There are around 55 percent of social media customer support queries that go unanswered, says ThinkJar CEO Ethan Kolsky.

The question is why customers feel the need to complain. Their complaints usually centre around instances where they felt their expectations were not met. Yet social media adds a new level of purpose to the procedure.

Something is frequently lacking in the customer service procedure if an irate customer takes their complaint to social media. They either didn’t hear back from the company in time, or they were unable to get their problem fixed. Because of this “escalation from irritation,” viral social complaints can be extremely harmful to a company’s online reputation. That’s why it’s crucial for all customer support teams to focus on monitoring social media for consumer complaints and responding quickly when they do.
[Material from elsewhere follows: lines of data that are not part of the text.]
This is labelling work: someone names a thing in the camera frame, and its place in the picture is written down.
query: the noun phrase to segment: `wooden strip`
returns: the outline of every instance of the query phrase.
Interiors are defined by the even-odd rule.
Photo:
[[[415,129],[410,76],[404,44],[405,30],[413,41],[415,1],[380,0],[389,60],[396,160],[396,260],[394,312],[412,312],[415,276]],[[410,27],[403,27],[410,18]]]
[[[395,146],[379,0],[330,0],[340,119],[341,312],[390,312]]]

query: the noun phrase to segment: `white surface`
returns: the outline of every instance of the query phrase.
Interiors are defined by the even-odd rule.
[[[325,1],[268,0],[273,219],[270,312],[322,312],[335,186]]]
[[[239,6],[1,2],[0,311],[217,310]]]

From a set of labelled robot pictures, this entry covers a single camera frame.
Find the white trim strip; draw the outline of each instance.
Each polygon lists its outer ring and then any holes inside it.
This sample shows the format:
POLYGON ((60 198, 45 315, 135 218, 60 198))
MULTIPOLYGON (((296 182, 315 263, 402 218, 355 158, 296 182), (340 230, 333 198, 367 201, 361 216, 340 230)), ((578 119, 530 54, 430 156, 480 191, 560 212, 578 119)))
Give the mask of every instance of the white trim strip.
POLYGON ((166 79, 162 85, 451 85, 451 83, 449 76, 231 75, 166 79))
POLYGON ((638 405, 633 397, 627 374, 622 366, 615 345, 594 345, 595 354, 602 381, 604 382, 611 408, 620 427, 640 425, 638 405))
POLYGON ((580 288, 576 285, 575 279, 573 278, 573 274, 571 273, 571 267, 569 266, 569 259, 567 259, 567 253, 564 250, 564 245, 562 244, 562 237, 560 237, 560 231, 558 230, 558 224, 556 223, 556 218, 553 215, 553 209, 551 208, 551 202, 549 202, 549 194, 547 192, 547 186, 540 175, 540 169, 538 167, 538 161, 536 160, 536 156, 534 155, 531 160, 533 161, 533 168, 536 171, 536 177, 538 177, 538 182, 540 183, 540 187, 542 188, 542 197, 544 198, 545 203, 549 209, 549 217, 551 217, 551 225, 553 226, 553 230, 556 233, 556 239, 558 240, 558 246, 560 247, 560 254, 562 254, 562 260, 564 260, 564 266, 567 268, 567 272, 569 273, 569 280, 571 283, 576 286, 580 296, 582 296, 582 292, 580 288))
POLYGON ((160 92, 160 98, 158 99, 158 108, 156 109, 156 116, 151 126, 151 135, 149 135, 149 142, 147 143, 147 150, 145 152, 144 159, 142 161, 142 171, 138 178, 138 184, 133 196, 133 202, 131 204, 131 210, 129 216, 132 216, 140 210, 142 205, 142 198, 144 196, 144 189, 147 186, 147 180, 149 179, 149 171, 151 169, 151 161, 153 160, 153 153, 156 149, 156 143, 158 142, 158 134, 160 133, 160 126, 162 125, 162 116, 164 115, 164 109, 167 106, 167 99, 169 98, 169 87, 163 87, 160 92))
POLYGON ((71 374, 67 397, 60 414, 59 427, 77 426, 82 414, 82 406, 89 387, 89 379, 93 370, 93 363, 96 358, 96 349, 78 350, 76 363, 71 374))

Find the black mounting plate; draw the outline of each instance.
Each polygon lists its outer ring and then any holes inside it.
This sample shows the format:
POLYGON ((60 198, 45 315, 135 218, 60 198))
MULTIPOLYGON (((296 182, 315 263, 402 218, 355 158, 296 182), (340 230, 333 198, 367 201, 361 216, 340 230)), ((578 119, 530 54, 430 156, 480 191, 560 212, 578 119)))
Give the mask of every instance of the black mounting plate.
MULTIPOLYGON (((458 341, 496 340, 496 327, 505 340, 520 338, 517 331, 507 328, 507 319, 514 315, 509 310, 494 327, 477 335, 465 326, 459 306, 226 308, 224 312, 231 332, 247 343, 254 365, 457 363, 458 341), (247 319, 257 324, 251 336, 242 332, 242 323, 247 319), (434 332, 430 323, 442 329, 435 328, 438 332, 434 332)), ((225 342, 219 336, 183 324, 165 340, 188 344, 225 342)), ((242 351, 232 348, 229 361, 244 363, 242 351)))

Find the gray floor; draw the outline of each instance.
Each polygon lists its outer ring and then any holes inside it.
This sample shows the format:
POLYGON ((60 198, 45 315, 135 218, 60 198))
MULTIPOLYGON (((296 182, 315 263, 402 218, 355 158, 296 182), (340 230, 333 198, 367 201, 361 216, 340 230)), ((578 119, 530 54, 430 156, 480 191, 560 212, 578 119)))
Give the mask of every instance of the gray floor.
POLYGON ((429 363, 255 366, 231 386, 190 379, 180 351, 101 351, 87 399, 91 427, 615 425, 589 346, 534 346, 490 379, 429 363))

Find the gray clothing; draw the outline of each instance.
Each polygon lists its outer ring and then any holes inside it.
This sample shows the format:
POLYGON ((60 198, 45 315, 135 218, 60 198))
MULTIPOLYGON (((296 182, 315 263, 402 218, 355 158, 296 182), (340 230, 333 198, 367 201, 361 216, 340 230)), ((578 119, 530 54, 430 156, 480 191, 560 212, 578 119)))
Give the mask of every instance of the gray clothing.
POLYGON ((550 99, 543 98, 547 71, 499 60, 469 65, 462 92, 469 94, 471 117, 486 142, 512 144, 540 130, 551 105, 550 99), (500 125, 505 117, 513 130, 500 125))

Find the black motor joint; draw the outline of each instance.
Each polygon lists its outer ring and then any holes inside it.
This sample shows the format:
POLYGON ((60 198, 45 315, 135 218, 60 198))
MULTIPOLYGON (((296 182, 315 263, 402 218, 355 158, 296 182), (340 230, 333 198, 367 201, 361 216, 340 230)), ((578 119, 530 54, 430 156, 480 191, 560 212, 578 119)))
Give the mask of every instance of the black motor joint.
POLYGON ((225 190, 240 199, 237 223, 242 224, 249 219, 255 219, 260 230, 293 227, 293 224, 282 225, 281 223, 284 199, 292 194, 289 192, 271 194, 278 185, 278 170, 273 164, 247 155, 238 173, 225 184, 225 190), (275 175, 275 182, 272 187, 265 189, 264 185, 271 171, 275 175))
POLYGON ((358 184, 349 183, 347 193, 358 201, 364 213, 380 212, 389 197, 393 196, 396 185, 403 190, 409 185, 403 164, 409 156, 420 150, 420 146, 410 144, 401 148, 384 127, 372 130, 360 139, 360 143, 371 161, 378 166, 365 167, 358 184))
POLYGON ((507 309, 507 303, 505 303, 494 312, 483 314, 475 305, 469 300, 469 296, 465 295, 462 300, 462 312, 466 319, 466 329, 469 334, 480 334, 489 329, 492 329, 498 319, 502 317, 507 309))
Fast turnaround times are crucial in today’s business world. Integrating your social media accounts’ activity and statistics can help you provide better customer service across all of them.

Extraordinary effort

A simple response to a consumer complaint is not sufficient. As a team, you’ll need to provide something of real worth to make up for any misfortunes. According to Kolsky, keeping an existing client is up to seven times less expensive than finding a new one, thus the investment is well justified.
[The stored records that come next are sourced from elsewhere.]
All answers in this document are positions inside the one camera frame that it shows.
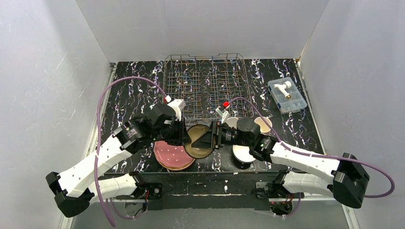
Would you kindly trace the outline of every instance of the black marble surface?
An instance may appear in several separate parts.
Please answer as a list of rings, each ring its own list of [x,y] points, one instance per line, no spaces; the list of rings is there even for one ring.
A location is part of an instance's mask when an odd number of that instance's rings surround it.
[[[320,140],[309,108],[297,113],[281,114],[267,91],[269,80],[290,76],[305,97],[294,60],[245,60],[245,65],[252,101],[261,114],[272,121],[273,127],[280,137],[293,146],[322,154]],[[142,76],[162,86],[163,68],[163,61],[119,62],[114,80],[127,76]],[[135,113],[150,111],[151,106],[160,99],[157,88],[146,82],[128,80],[114,85],[111,88],[102,124],[102,141],[104,142],[114,129],[129,120]],[[282,165],[271,165],[268,162],[257,160],[251,164],[241,164],[234,158],[232,149],[228,146],[215,150],[205,159],[196,160],[182,172],[268,172],[285,168]],[[108,172],[127,173],[131,171],[172,172],[163,168],[156,161],[153,144],[148,149],[140,150],[132,157],[121,161]]]

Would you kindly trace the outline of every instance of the clear plastic box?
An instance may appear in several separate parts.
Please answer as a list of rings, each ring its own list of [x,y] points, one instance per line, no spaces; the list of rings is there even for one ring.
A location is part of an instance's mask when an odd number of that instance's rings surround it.
[[[286,81],[291,82],[291,87],[286,89],[290,93],[291,98],[286,98],[283,93],[275,88],[275,84],[284,84]],[[280,78],[276,80],[271,80],[267,83],[268,90],[270,91],[271,96],[277,103],[277,107],[282,114],[287,114],[290,112],[298,112],[307,107],[307,102],[304,97],[302,97],[294,81],[290,77]]]

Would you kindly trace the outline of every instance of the metal frame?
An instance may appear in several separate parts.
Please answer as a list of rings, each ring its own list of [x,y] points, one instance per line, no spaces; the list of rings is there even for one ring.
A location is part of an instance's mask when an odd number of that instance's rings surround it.
[[[116,63],[110,63],[110,72],[108,74],[108,78],[106,81],[106,85],[104,88],[106,88],[110,83],[113,82],[114,80],[114,75],[115,71],[117,70],[117,64]],[[103,103],[101,104],[101,112],[100,112],[100,118],[104,118],[104,113],[106,111],[107,107],[107,102],[108,102],[108,97],[110,96],[110,91],[109,89],[106,94],[104,95]],[[83,159],[86,158],[89,154],[91,154],[95,149],[97,145],[97,117],[94,118],[94,123],[93,127],[90,132],[90,137],[86,146],[86,151],[85,155],[83,156]],[[59,229],[70,229],[72,227],[72,222],[73,222],[73,217],[67,218],[66,216],[62,215],[61,223],[59,224]]]
[[[220,119],[215,109],[235,96],[251,99],[245,60],[238,53],[215,56],[170,55],[164,63],[163,89],[172,98],[184,99],[186,125]],[[253,116],[251,107],[237,100],[231,116]]]
[[[302,85],[302,89],[304,90],[305,97],[307,98],[309,111],[311,112],[311,114],[314,114],[313,111],[312,111],[311,102],[309,101],[309,97],[308,97],[308,94],[307,94],[307,88],[305,86],[304,77],[303,77],[302,71],[301,71],[301,69],[299,67],[299,64],[300,64],[300,62],[295,60],[295,67],[297,68],[298,77],[299,77],[299,80],[301,81],[301,85]],[[315,129],[316,129],[316,131],[318,133],[318,137],[319,137],[320,145],[321,145],[322,150],[323,150],[323,154],[327,155],[327,153],[325,151],[325,145],[323,144],[322,138],[320,137],[318,126],[316,124],[315,117],[313,115],[312,115],[312,121],[314,122]],[[343,207],[344,215],[346,216],[346,221],[347,221],[347,224],[349,225],[349,228],[350,229],[360,229],[359,223],[357,222],[357,218],[356,218],[356,216],[354,214],[354,210],[352,208],[349,208],[349,207],[345,206],[345,205],[342,205],[342,207]]]
[[[166,68],[166,61],[167,61],[167,59],[165,60],[165,75],[166,75],[166,69],[167,69]],[[109,76],[109,78],[107,80],[106,85],[110,84],[113,81],[116,67],[117,67],[116,64],[112,65],[111,73],[110,73],[110,76]],[[312,107],[311,107],[310,102],[309,102],[309,98],[308,98],[308,94],[307,94],[307,91],[306,91],[304,79],[302,77],[302,72],[301,72],[301,70],[299,68],[299,62],[296,62],[296,68],[297,68],[297,71],[298,71],[298,76],[299,76],[299,78],[301,80],[301,83],[302,83],[302,86],[303,86],[303,89],[304,89],[304,94],[305,94],[305,96],[307,98],[307,103],[308,103],[309,110],[312,113]],[[107,92],[107,95],[105,96],[105,98],[108,98],[108,97],[109,97],[109,91]],[[105,99],[104,102],[103,102],[103,106],[101,108],[102,111],[105,110],[106,105],[107,105],[107,99]],[[313,119],[313,122],[315,124],[316,130],[318,132],[318,127],[316,125],[314,117],[312,117],[312,119]],[[324,150],[325,147],[323,145],[323,142],[322,142],[322,139],[320,137],[319,132],[318,132],[318,136],[319,136],[319,139],[320,139],[320,142],[321,142],[321,145],[322,145],[322,149]],[[89,143],[87,145],[87,152],[85,154],[85,157],[89,153],[94,151],[94,149],[96,147],[96,141],[97,141],[97,125],[96,125],[96,120],[95,120],[93,129],[91,131]],[[143,200],[138,200],[138,199],[125,199],[125,200],[124,199],[116,199],[114,201],[115,202],[126,202],[126,203],[140,203],[140,202],[143,202]],[[278,198],[275,198],[275,199],[269,199],[269,201],[281,201],[281,200],[278,199]],[[311,195],[311,194],[305,193],[305,198],[302,199],[301,201],[335,201],[335,199],[330,198],[330,197],[325,197],[325,196],[322,196],[322,195],[317,195],[317,194]],[[342,205],[342,210],[344,211],[344,214],[346,216],[346,220],[347,220],[349,228],[350,229],[359,229],[360,227],[359,227],[359,224],[357,222],[356,216],[354,214],[354,210],[352,208],[349,208],[349,207],[344,206],[344,205]],[[65,216],[62,215],[62,220],[61,220],[59,229],[70,229],[71,226],[72,226],[72,222],[73,222],[73,218],[66,218]]]

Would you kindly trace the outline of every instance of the wire rack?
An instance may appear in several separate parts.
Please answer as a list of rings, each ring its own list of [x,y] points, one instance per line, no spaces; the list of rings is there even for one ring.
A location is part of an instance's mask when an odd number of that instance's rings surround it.
[[[243,57],[237,53],[216,56],[170,55],[165,60],[163,88],[167,95],[184,99],[186,125],[220,119],[215,109],[236,96],[251,100]],[[231,117],[253,116],[251,107],[237,100]]]

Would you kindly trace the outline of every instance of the gray wall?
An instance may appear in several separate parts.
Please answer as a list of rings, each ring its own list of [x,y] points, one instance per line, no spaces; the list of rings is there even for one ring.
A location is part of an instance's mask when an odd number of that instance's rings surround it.
[[[0,228],[54,229],[45,176],[79,162],[109,63],[74,0],[0,4]]]
[[[299,58],[329,0],[76,0],[110,62]]]
[[[331,0],[302,55],[301,67],[326,151],[348,152],[396,181],[386,198],[355,211],[362,228],[404,228],[405,2]],[[368,194],[389,182],[368,169]]]
Your staff has to steer the topic away from the public eye to reduce the digital imprint of unhappy customers. Rather than risking an escalation of the issue in a public back-and-forth, a customer service staff can better hear the whole narrative and find a solution if they are able to switch the discussion to private channels like a direct message or email.
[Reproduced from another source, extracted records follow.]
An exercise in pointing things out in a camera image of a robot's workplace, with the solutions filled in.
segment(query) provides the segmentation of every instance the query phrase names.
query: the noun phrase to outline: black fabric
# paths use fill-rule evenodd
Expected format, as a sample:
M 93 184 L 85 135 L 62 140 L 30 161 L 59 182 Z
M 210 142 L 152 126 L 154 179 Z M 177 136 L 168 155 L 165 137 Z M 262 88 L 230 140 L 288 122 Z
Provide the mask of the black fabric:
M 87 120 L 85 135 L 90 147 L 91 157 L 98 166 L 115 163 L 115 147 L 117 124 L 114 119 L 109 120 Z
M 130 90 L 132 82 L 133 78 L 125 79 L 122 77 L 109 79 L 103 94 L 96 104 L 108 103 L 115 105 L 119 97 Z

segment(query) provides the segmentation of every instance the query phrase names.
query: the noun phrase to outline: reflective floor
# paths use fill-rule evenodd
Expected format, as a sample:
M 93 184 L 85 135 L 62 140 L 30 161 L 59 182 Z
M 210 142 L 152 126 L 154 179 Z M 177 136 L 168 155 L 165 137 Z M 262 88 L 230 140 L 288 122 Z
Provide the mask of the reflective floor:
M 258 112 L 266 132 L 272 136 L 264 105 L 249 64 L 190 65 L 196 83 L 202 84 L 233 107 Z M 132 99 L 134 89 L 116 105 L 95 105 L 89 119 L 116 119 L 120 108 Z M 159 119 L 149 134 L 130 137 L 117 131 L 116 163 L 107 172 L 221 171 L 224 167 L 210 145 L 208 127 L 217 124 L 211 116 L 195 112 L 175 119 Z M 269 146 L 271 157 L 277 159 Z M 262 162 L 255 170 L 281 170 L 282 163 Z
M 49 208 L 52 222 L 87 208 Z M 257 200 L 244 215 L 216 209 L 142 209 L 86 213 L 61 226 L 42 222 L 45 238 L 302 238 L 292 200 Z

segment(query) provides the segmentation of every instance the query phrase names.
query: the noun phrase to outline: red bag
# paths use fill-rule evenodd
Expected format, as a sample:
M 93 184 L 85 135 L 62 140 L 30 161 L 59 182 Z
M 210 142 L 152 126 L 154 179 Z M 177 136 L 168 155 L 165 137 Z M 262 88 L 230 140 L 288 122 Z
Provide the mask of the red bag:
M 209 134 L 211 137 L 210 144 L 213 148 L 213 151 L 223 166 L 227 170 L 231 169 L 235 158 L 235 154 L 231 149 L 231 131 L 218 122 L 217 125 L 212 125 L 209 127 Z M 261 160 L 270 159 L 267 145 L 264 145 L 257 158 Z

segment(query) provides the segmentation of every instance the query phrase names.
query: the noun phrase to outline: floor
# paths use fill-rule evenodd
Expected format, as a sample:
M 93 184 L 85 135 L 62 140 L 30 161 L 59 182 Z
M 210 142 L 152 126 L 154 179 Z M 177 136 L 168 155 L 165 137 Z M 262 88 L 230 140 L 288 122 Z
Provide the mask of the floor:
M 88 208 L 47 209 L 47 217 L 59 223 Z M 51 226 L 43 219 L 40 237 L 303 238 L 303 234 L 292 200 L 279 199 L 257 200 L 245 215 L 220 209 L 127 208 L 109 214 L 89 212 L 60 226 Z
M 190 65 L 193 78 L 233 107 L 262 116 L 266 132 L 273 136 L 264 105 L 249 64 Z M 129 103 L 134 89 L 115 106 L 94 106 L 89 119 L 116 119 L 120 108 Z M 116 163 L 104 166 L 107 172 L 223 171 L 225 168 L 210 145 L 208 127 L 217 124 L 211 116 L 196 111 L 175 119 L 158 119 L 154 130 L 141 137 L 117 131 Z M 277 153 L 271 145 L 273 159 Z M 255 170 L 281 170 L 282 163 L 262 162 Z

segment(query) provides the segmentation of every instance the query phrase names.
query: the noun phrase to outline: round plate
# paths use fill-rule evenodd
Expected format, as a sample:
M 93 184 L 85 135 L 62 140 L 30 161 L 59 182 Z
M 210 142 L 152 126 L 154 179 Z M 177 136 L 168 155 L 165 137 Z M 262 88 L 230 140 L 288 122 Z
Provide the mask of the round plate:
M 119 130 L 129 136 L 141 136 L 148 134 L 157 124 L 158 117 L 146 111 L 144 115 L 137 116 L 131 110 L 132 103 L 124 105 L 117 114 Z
See the input of your customers as a chance

Social media customer service, like any other tactic, is a continual learning experience. A wealth of information about your brand’s clients and how their interactions effect your company’s online image is available to your team in this situation. 
Microsoft found that 52 percent of respondents from across the world agreed that businesses should act on consumer feedback. Also, 77% of customers have a more positive impression of firms that actively encourage and welcome customer input.

Accenture’s data also shows that the majority of consumers are open to giving businesses access to their private data in exchange for perks like special offers and social proof. Hence, studies have shown that consumers are responsive to firms that use customer feedback data in highly relevant, individualised ways.

There are several ways in which your social media team may use client feedback:

  • Displaying testimonials and reviews as social proof on your website.
  • Using client examples and quotes on your site and in your social media posts (e.g. infographic design or blog content)
  • helping with both product planning and customer service efforts.
  • Creating frequently asked questions sites or help desk responses to assist resolve typical customer care issues before they become more serious.

Customers will appreciate that you listened to them and made changes based on their input, whether your company utilises it to refine its strategy or to increase consumer trust through content marketing.


Because of the instantaneity and interconnectedness of social media, customer service has developed in response. Brands may connect with their target audiences in the places where they spend the most time by using social media. However companies who fail to provide a satisfying customer experience may witness a decline in their brand’s online reputation, which may have a significant financial impact.

Brands may differentiate themselves from the increasingly stiff competition by promptly responding to, investigating, and learning from consumer concerns. Their standing in the market, especially in regards to their customer service, will be an invaluable competitive advantage.